## EXERCISE BRIEF
With the line containing "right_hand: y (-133" as the starting point, write out each line exactly through the final line of the listing, both ends included.

## SUPPLIED MATERIAL
____________________

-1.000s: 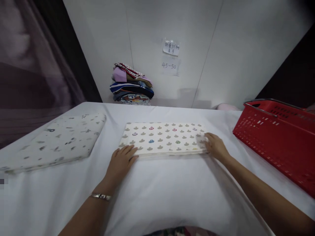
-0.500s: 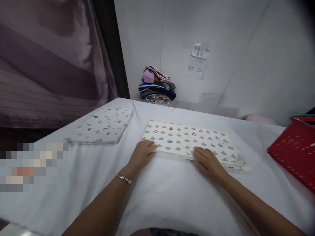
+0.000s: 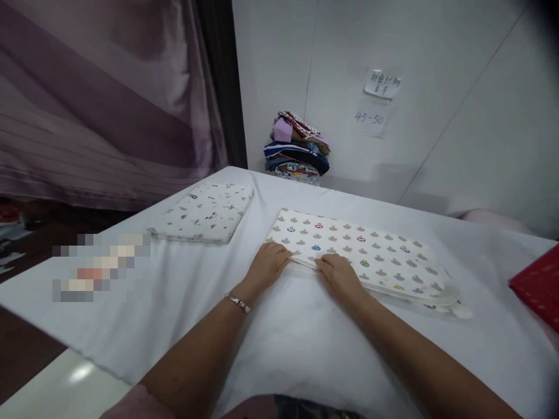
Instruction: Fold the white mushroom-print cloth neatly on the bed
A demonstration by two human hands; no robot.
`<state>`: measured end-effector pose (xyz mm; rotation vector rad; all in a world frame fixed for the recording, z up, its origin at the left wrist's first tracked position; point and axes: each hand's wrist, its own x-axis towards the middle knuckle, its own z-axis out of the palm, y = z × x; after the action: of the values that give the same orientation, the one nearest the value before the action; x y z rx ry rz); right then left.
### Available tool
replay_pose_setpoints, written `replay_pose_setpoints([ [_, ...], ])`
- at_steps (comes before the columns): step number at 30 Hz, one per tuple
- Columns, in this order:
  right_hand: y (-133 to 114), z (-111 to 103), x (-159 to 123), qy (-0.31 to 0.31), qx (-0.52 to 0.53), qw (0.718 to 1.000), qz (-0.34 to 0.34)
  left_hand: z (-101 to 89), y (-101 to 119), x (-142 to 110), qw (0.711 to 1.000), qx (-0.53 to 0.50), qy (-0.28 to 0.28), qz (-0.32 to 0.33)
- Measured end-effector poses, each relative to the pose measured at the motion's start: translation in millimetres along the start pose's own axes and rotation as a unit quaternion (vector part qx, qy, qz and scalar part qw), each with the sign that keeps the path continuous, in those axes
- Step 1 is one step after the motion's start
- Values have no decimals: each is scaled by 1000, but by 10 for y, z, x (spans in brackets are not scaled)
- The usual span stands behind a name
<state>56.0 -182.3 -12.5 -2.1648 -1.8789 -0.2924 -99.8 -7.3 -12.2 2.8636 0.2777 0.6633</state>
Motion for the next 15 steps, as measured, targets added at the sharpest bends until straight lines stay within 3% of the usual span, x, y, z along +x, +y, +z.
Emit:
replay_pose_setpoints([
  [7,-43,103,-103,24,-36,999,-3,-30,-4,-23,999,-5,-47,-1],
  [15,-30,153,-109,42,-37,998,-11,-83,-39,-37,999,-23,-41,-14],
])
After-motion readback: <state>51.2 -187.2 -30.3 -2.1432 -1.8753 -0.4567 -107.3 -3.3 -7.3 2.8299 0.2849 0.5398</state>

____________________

## RESPONSE TO THE TASK
  right_hand: y (-133 to 114), z (-111 to 103), x (-159 to 123), qy (-0.31 to 0.31), qx (-0.52 to 0.53), qw (0.718 to 1.000), qz (-0.34 to 0.34)
  left_hand: z (-101 to 89), y (-101 to 119), x (-142 to 110), qw (0.711 to 1.000), qx (-0.53 to 0.50), qy (-0.28 to 0.28), qz (-0.32 to 0.33)
- Measured end-effector poses, each relative to the pose measured at the motion's start: translation in millimetres along the start pose's own axes and rotation as a unit quaternion (vector part qx, qy, qz and scalar part qw), each with the sign that keeps the path continuous, in those axes
- Step 1 is one step after the motion's start
- Values have no decimals: each is scaled by 1000, but by 10 for y, z, x (spans in brackets are not scaled)
- The usual span stands behind a name
<state>56.0 -182.3 -12.5 -2.1648 -1.8789 -0.2924 -99.8 -7.3 -12.2 2.8636 0.2777 0.6633</state>
Motion for the next 15 steps, as measured, targets added at the sharpest bends until straight lines stay within 3% of the usual span, x, y, z along +x, +y, +z.
Emit:
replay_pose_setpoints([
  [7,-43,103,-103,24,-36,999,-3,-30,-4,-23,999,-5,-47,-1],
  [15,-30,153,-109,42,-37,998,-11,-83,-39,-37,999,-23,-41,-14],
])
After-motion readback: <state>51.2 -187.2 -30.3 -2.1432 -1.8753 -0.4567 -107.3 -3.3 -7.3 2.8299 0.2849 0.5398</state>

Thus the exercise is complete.